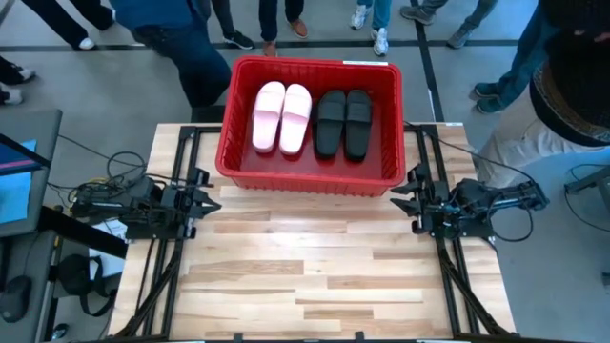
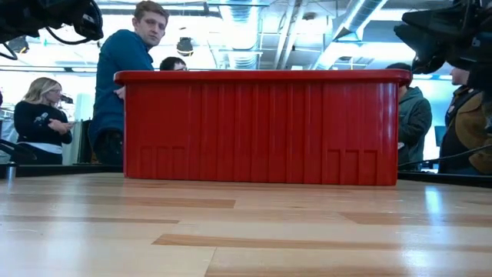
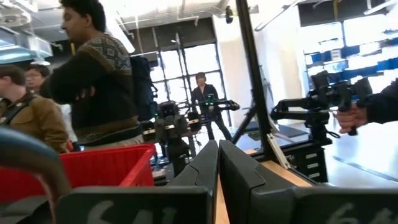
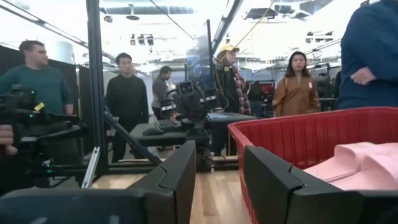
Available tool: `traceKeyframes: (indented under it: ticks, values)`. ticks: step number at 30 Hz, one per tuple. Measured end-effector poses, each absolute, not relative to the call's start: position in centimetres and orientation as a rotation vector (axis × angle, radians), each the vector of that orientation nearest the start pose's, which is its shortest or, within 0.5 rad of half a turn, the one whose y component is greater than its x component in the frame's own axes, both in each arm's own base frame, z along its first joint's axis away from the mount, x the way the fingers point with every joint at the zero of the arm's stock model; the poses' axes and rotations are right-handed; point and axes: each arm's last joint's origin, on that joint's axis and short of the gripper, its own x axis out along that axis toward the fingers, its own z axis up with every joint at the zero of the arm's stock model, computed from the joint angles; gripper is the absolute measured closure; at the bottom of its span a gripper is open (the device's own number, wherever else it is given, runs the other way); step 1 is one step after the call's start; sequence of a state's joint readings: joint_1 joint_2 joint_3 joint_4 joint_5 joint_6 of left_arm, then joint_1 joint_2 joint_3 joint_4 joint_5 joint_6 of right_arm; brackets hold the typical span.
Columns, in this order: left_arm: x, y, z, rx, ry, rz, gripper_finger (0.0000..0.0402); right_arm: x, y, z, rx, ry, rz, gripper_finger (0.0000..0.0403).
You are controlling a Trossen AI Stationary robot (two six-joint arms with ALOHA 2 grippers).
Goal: Pick and place slides into bin
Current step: Return to Home Position
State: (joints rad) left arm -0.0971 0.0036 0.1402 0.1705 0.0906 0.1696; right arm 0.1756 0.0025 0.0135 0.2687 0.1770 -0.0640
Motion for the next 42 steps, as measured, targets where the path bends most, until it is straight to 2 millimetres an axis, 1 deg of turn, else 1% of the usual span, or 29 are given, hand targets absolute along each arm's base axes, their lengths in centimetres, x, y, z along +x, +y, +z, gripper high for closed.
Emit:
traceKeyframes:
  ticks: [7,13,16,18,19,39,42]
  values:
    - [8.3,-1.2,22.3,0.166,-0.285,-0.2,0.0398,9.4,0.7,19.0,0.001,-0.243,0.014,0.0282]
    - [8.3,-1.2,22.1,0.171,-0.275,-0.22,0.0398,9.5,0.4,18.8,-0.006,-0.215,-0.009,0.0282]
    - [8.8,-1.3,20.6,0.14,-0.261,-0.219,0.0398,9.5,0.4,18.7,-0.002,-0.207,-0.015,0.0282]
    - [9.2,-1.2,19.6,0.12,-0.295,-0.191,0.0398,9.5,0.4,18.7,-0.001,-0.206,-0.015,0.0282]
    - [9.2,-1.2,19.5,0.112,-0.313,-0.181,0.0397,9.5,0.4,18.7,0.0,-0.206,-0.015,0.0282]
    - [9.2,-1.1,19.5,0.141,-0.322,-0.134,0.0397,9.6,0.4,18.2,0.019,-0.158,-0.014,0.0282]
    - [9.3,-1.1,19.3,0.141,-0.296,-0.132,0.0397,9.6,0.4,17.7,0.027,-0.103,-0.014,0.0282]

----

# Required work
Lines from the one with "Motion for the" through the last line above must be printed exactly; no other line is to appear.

# Exercise result
Motion for the next 42 steps, as measured, targets where the path bends most, until it is straight to 2 millimetres an axis, 1 deg of turn, else 1% of the usual span, or 29 are given, hand targets absolute along each arm's base axes, their lengths in centimetres, x, y, z along +x, +y, +z, gripper high for closed.
Emit:
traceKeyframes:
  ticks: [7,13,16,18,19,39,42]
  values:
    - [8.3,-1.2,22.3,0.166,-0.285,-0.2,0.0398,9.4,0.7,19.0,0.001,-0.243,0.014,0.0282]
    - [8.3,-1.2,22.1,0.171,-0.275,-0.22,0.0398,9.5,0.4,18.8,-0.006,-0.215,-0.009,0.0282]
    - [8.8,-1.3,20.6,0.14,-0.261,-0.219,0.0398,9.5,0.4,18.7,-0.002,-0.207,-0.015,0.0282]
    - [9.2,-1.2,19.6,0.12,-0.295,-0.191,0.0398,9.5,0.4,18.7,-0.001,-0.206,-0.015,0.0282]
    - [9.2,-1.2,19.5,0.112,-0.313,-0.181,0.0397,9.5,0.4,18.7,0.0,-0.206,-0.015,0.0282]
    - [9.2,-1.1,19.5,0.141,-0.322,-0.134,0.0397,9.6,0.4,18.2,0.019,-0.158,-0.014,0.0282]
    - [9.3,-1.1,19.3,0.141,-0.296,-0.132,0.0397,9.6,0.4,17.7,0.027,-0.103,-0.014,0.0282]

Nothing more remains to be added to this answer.